> [Work item] Would you copy the listing below exactly, keeping the pictures out?

> [Material provided]
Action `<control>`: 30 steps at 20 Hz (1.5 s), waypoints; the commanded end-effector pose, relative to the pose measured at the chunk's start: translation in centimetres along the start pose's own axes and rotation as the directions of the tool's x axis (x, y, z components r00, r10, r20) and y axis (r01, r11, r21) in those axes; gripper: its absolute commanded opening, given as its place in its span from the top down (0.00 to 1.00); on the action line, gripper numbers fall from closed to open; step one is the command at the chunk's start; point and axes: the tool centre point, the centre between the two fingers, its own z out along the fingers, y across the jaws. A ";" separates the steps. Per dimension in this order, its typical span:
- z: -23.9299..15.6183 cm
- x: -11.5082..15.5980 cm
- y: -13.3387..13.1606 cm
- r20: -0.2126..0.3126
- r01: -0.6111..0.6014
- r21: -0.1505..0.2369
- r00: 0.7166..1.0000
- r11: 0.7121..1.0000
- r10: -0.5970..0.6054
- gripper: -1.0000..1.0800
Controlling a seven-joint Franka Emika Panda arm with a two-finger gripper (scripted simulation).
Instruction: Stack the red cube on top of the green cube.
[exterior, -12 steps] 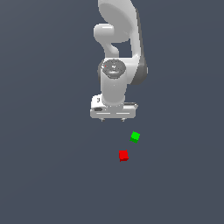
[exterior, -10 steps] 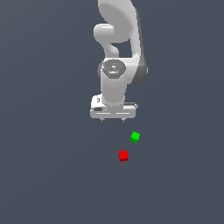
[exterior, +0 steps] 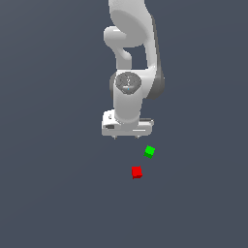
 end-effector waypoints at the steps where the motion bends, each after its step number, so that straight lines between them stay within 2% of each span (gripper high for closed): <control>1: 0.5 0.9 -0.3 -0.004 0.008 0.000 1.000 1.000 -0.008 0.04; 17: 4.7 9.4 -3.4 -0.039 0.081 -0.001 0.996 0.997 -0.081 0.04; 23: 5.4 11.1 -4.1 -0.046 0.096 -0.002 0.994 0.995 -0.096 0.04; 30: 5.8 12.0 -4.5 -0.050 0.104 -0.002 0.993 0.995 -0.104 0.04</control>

> [Exercise response]
Action `<control>`: 30 steps at 20 Hz (1.5 s), waypoints; the commanded end-effector pose, relative to the pose measured at the chunk's start: translation in centimetres along the start pose's own axes and rotation as the directions of the tool's x axis (x, y, z components r00, r10, r20) and y axis (r01, r11, r21) in those axes; gripper: its absolute commanded opening, given as its place in its span from the top down (0.00 to 1.00); on the action line, gripper numbers fall from closed to open; step one is the command at the chunk's start; point and axes: the tool centre point, the centre between the two fingers, its own z out along the fingers, y across the jaws. A ";" separates the steps. Per dimension in this order, its typical span:
- z: -23.9299..15.6183 cm
- x: -11.5082..15.5980 cm
- y: -13.3387..13.1606 cm
- r20: -0.2126..0.3126
- r01: -0.6111..0.6014
- r21: -0.1505..0.2369
- r00: 0.7166..1.0000
- r11: 0.7121..1.0000
- r10: -0.5970..0.6054
- gripper: -1.0000..1.0800
Controlling a seven-joint Franka Emika Panda arm with a two-finger gripper (scripted simulation).
Instruction: Stack the red cube on top of the green cube.
[exterior, -12 steps] 
[exterior, -10 steps] 
[exterior, +0 steps] 
 end-effector waypoints at the steps where the motion bends, each after its step number, so that straight lines between them stay within 2% of each span (gripper high for closed): <control>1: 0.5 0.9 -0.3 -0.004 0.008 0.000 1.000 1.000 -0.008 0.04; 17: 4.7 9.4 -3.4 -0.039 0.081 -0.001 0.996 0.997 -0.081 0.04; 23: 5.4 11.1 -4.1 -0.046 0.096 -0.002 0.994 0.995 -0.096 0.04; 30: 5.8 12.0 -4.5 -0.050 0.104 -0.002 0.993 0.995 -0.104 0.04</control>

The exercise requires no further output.